Problem statement: State the number of lines that hold "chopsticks" in the records below, with no other words.
◆ ◆ ◆ ◆
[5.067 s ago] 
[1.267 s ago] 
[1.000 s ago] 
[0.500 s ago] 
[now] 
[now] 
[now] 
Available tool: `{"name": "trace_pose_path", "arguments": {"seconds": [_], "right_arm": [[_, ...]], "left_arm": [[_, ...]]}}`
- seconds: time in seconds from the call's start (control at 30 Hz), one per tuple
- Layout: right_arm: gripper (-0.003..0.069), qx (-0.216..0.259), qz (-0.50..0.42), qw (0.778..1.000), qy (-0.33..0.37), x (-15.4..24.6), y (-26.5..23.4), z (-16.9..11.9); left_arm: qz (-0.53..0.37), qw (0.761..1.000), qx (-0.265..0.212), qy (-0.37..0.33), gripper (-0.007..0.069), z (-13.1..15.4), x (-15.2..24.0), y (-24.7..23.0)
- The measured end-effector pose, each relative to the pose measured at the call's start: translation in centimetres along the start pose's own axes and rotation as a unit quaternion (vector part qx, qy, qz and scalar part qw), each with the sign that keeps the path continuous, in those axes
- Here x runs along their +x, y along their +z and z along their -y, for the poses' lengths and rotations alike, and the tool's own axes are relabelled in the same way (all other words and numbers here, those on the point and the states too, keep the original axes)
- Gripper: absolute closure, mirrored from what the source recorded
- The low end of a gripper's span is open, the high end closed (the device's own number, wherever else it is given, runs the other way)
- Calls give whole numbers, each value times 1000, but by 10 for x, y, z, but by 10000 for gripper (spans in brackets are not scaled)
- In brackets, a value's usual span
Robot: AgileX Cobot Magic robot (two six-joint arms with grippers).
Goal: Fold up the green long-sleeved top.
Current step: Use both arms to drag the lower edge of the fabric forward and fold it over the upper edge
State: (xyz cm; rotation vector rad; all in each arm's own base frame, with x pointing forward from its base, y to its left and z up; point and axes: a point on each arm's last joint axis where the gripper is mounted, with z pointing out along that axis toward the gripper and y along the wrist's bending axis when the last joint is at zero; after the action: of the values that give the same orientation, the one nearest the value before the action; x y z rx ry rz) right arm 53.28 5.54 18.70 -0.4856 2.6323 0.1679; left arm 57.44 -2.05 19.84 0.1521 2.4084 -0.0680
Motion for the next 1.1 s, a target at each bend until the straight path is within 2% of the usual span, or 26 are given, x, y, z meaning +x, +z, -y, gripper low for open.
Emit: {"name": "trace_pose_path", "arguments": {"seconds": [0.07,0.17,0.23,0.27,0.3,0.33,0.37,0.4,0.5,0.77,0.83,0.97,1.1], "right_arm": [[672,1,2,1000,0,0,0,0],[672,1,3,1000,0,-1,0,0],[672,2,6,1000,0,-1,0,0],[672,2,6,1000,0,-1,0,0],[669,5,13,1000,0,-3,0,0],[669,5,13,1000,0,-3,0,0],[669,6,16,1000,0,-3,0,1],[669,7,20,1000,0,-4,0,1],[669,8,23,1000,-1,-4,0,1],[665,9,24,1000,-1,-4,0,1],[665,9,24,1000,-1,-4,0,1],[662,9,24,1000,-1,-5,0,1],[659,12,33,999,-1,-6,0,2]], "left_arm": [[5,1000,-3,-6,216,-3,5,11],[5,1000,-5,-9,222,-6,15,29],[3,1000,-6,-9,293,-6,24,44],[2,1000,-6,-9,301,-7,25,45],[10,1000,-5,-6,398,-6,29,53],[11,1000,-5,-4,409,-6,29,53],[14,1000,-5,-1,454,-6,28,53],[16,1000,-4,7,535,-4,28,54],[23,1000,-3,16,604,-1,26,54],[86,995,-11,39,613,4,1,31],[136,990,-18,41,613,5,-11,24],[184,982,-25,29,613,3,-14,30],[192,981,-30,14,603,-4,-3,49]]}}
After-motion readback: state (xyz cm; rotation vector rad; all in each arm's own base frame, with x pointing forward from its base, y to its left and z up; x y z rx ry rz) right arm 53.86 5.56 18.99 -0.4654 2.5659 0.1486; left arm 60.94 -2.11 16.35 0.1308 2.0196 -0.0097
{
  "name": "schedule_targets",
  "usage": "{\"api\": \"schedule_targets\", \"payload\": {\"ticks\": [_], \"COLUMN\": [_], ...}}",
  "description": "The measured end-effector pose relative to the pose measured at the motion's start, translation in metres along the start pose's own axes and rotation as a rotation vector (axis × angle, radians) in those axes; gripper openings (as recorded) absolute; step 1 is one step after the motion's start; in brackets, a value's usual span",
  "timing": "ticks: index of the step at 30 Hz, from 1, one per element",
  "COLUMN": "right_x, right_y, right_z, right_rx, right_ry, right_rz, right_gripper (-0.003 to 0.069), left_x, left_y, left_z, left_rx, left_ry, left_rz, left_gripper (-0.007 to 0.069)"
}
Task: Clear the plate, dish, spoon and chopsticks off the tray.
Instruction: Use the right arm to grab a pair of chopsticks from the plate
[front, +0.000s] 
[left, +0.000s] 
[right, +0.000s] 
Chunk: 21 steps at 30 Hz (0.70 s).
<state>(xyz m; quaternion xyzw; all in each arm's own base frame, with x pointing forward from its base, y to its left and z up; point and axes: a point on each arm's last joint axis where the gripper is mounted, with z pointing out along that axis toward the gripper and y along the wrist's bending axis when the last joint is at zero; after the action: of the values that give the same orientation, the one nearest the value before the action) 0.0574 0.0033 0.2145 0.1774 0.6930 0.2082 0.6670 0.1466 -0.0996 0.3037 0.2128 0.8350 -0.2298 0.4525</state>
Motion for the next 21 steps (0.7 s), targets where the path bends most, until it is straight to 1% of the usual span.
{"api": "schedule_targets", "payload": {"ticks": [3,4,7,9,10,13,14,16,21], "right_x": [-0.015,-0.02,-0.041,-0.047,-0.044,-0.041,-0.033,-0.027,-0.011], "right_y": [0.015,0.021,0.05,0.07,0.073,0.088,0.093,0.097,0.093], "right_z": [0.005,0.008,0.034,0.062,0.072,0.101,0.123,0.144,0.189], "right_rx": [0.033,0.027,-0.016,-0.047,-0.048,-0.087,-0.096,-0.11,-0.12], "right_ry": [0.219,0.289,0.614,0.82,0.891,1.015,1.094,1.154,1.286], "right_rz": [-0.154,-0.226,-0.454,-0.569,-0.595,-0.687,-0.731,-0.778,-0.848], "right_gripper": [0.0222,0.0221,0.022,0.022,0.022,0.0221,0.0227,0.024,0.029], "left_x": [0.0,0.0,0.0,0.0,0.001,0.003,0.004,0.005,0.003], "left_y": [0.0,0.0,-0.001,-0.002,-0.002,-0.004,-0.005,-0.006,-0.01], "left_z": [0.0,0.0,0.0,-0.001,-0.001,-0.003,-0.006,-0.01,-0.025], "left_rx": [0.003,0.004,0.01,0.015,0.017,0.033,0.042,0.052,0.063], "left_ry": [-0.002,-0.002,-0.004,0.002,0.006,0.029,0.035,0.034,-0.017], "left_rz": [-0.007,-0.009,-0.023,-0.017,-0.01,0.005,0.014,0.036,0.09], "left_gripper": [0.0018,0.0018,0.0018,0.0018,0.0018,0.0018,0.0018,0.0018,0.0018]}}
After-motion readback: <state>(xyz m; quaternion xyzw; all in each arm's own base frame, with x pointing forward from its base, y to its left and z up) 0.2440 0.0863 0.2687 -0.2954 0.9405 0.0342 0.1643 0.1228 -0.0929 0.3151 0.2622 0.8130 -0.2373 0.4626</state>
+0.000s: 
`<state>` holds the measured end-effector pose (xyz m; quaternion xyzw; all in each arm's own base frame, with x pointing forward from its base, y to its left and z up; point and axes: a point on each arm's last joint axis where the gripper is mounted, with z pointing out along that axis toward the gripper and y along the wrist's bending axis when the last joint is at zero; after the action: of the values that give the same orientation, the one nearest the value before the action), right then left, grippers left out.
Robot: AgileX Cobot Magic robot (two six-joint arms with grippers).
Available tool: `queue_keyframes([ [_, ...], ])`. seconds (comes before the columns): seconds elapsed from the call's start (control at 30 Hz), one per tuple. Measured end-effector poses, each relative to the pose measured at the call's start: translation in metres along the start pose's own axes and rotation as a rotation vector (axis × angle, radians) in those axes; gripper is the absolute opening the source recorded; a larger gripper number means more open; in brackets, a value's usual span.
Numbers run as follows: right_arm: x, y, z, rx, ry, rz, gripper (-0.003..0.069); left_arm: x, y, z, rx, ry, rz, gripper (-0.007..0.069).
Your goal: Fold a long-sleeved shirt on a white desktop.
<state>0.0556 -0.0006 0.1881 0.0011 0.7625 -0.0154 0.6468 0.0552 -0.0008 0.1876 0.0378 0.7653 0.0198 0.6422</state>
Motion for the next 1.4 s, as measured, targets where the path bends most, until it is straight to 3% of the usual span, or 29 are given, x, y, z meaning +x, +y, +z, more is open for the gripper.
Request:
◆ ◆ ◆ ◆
Written solution: 2